INSTRUCTIONS TO FOLLOW
Each line in the entries below that holds the string "segment" must be copied.

-- -- --

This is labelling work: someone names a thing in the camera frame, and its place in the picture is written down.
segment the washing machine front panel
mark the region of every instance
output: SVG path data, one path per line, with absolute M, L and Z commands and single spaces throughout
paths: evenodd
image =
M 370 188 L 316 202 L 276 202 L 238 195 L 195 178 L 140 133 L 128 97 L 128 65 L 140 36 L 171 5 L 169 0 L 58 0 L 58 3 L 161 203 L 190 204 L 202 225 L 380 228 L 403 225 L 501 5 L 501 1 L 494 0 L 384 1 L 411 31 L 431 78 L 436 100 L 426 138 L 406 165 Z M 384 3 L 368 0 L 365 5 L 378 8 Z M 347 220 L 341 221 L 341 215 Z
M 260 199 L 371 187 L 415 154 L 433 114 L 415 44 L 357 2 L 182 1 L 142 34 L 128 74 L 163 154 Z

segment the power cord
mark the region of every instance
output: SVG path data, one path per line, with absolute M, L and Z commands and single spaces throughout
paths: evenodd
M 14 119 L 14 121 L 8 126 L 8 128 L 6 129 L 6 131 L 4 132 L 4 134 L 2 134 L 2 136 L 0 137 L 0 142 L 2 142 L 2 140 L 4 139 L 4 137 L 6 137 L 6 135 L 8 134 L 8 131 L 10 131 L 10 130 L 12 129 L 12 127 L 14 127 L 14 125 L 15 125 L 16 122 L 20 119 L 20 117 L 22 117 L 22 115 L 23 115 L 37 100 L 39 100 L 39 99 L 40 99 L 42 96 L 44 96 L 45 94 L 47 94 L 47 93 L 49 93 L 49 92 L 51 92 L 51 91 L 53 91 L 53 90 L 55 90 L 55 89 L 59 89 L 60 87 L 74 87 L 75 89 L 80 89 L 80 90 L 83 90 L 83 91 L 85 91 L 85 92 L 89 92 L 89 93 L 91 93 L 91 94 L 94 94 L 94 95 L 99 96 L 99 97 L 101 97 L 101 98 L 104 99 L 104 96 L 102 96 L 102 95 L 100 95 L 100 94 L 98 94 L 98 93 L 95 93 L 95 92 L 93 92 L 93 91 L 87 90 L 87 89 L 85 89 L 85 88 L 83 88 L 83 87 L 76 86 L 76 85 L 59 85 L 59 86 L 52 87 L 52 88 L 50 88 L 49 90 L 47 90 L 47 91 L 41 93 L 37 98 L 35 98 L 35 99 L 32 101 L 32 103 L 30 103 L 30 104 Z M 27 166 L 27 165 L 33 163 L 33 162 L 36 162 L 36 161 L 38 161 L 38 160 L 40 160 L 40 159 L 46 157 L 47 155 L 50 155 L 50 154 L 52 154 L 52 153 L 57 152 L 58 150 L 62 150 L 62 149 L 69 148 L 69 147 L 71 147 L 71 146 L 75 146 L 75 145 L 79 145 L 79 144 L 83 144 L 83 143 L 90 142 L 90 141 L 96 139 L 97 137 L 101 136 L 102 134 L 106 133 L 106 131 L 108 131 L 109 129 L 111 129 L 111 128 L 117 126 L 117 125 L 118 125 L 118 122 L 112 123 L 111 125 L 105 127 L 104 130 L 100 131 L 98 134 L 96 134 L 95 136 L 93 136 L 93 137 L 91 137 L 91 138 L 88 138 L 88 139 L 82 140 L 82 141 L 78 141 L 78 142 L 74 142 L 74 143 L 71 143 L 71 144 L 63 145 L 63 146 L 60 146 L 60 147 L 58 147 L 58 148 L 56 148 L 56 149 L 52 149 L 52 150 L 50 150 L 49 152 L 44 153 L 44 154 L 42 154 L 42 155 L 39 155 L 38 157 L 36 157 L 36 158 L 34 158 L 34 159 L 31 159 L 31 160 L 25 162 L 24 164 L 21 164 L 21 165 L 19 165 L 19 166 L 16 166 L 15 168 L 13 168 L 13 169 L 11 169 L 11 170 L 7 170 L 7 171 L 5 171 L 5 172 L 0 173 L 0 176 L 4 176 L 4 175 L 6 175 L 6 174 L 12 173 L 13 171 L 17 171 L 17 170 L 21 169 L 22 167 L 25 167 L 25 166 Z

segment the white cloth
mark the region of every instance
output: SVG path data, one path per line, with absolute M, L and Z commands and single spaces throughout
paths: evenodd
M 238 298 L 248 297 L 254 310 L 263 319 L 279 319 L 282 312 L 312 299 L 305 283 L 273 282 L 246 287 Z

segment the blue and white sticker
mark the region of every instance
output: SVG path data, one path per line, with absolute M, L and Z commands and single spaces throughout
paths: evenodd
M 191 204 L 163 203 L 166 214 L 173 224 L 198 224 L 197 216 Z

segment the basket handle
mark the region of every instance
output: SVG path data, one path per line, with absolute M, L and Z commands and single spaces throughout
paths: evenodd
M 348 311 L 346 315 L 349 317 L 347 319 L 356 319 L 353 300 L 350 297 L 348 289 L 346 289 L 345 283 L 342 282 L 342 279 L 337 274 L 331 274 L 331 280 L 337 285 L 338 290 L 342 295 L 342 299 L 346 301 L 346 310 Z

-- -- --

REPLY TO THE TASK
segment the washing machine front panel
segment the power cord
segment the white cloth
segment the blue and white sticker
segment the basket handle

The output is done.